THE RECORDS
"""

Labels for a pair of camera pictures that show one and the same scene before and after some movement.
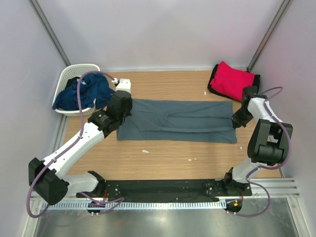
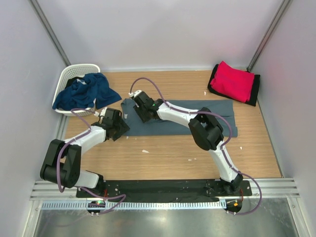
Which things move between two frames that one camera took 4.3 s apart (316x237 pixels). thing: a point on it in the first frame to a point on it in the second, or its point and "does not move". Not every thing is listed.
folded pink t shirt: x=231 y=81 does not move
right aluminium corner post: x=269 y=32 does not move
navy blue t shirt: x=95 y=89 does not move
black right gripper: x=237 y=122 to x=138 y=110

"""

PROBLEM
With the line containing "folded pink t shirt: x=231 y=81 does not move" as the first and the last line of the records as the final one, print exactly the lines in that span.

ANSWER SPACE
folded pink t shirt: x=231 y=81 does not move
right aluminium corner post: x=269 y=32 does not move
navy blue t shirt: x=95 y=89 does not move
black right gripper: x=237 y=122 to x=138 y=110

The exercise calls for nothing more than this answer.